Further, we note that ten of the 26 guideline development group members are associated with the World Professional Association for Transgender Health (WPATH), and several hold or have recently held leadership positions in the organisation. WPATH produces Standards of Care (SOC) for the care of trans and gender diverse people, and it acts as an advocacy organisation for gender-affirming care.

In our previous communications with you we highlighted the criticism WPATH has received for the poor quality of its own guideline development processes. Since January, the public has seen further evidence that WPATH has been operating in ways that undermine patient safety, evidence-informed practice, and the core ethical principles of medicine with the publication of the WPATH files, leaked documents from WPATH’s internal listserv. The details in these documents cast major doubts about the influence WPATH has in this field, and WHO should note that the NHS in the UK has dropped reference to WPATH´s SOC from its revised guidance on youth gender services.  Of particular relevance to you and this WHO guideline, further information has come into the public domain recently that implicates WPATH leaders in research malfeasance.

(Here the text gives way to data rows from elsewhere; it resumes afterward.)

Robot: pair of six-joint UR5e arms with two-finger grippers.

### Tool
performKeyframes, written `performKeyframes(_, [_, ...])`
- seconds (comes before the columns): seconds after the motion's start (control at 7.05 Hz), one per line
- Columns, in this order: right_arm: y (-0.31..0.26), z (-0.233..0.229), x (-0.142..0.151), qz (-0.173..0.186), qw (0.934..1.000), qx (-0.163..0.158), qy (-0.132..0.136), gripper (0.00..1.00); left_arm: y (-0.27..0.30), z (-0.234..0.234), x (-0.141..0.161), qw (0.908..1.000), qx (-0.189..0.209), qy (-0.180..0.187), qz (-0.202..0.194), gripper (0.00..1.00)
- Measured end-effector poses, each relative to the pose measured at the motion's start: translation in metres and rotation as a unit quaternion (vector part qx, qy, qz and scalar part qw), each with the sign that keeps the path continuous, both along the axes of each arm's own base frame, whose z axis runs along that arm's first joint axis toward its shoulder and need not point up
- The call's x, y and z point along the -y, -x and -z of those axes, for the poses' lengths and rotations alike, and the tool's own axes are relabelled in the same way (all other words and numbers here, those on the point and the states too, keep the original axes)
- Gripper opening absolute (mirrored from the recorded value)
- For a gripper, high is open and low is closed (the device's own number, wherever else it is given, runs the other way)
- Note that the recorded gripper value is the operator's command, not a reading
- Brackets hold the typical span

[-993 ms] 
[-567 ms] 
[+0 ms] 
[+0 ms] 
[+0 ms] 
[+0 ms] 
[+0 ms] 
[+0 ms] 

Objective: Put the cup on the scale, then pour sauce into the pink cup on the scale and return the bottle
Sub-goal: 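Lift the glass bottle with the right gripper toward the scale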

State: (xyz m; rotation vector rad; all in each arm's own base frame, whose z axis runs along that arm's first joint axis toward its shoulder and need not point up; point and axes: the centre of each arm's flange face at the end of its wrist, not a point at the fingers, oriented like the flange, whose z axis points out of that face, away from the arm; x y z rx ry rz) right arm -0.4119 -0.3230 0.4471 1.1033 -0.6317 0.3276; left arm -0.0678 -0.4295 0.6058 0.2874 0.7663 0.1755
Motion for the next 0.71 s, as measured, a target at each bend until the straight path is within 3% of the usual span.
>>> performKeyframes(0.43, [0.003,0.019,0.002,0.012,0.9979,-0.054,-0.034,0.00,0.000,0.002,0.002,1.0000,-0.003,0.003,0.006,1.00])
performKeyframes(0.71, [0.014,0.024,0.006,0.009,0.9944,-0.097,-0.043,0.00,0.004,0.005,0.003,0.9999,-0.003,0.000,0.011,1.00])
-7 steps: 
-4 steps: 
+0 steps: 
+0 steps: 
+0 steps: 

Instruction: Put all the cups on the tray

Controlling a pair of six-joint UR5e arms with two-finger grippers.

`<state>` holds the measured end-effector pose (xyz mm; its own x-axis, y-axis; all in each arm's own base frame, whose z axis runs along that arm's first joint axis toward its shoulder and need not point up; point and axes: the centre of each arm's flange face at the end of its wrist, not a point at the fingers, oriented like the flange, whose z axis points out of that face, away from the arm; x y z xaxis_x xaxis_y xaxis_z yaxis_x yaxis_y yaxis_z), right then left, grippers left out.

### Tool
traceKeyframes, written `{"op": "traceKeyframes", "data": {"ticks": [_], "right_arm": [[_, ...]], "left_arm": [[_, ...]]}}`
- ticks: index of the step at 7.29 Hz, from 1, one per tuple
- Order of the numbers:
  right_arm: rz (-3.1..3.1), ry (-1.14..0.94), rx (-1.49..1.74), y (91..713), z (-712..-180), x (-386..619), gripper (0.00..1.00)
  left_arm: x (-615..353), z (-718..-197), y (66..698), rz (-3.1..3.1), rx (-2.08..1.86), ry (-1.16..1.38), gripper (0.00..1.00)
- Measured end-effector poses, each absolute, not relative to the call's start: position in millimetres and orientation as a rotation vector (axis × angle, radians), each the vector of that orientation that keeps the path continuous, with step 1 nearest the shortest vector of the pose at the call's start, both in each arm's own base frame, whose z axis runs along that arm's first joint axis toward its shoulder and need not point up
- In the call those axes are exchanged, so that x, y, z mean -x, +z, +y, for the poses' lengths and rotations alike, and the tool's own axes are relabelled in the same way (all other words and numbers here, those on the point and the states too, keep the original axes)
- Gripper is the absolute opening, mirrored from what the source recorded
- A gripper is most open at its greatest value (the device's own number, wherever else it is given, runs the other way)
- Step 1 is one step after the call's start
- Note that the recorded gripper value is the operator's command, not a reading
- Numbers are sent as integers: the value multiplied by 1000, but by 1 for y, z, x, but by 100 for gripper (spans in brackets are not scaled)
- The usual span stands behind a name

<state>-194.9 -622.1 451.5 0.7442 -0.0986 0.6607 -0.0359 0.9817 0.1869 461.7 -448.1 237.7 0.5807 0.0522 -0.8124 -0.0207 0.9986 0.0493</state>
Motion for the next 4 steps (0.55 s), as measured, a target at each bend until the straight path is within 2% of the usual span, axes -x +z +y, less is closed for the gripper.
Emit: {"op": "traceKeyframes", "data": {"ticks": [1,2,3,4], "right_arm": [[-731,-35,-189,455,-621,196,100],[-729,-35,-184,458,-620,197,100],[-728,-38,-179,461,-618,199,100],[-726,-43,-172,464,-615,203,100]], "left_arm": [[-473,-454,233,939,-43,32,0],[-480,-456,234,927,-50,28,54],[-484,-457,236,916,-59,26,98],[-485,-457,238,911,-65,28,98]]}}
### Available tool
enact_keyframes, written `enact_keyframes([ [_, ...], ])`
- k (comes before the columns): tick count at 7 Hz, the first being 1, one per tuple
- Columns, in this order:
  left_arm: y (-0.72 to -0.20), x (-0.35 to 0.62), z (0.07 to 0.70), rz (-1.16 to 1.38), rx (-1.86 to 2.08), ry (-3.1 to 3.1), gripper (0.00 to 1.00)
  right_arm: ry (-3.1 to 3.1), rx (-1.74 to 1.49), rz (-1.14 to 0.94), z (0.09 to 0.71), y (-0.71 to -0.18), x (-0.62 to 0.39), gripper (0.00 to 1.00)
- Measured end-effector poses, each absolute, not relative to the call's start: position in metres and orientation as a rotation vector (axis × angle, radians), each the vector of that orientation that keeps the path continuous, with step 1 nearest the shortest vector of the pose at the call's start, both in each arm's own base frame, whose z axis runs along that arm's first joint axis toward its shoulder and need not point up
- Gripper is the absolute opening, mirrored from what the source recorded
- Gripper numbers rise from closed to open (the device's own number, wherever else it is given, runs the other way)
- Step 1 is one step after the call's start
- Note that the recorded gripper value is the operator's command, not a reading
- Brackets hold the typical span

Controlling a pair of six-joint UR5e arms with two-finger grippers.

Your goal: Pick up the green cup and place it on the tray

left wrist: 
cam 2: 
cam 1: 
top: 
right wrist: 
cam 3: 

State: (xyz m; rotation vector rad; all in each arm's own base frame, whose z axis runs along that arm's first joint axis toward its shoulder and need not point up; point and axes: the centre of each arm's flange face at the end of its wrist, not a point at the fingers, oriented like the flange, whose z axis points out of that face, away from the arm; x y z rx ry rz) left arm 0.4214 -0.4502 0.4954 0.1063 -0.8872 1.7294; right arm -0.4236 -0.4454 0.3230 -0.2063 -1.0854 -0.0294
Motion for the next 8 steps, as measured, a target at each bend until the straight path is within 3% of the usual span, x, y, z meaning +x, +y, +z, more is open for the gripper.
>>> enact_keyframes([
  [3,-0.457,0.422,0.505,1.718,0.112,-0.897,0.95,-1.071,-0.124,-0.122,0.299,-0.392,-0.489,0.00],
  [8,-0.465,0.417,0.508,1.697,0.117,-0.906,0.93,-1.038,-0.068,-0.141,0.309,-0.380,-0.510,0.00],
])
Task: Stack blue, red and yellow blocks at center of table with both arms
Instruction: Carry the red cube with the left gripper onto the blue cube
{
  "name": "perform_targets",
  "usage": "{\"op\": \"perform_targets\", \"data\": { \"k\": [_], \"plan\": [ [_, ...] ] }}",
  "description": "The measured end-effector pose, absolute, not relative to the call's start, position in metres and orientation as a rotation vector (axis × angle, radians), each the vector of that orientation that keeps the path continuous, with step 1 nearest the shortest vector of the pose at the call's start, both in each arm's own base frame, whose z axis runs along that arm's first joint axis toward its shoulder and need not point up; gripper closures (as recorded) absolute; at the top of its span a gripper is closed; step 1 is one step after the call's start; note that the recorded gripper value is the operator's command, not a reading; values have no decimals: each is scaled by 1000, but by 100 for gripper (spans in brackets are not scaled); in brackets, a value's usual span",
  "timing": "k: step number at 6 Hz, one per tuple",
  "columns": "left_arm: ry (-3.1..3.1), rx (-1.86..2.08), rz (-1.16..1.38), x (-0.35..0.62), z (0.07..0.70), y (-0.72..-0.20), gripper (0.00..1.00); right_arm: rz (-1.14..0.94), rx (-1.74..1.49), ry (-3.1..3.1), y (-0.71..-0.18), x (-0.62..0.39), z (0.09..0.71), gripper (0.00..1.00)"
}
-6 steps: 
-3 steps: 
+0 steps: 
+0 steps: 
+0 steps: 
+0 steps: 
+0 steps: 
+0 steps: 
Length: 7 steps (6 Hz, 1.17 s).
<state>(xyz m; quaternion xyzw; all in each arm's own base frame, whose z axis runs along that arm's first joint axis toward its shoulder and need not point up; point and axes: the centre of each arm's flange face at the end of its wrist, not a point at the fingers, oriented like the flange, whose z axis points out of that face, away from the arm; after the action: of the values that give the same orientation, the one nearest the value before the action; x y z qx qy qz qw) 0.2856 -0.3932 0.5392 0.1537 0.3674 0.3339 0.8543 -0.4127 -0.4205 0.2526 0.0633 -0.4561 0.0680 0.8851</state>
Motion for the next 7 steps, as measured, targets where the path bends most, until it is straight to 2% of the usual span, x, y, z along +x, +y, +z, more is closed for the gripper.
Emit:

WPATH AND RESEARCH MALFEASANCE 

As part of disclosure in a current court case in the USA, emails pertaining to the commissioning of researchers at Johns Hopkins University (JHU) by WPATH to perform systematic reviews and support evidence synthesis for SOC8 have been unsealed. WPATH leadership went to great lengths to suppress the systematic reviews because the reviews’ conclusions did not support the WPATH plans to recommend wide access to hormones and surgeries for all those who desired them, firstly by forcing JHU to withdraw the completed manuscripts that did not meet WPATH’s desired conclusions, and then by requiring that WPATH would have to approve all future publications by JHU related to the project. We understand that media coverage of this story is imminent, and that further documents will be unsealed in the coming months with further details of this controversy. WPATH leaders who are named in the unsealed documents include members of the current WHO guideline development group.

We urge you to consider suspending this guideline process and re-evaluating both the scope of the guideline and the range of stakeholders informing this work. We believe there is a serious reputational risk to WHO if this process is allowed to continue. 

We would very much welcome further discussion with you about these matters.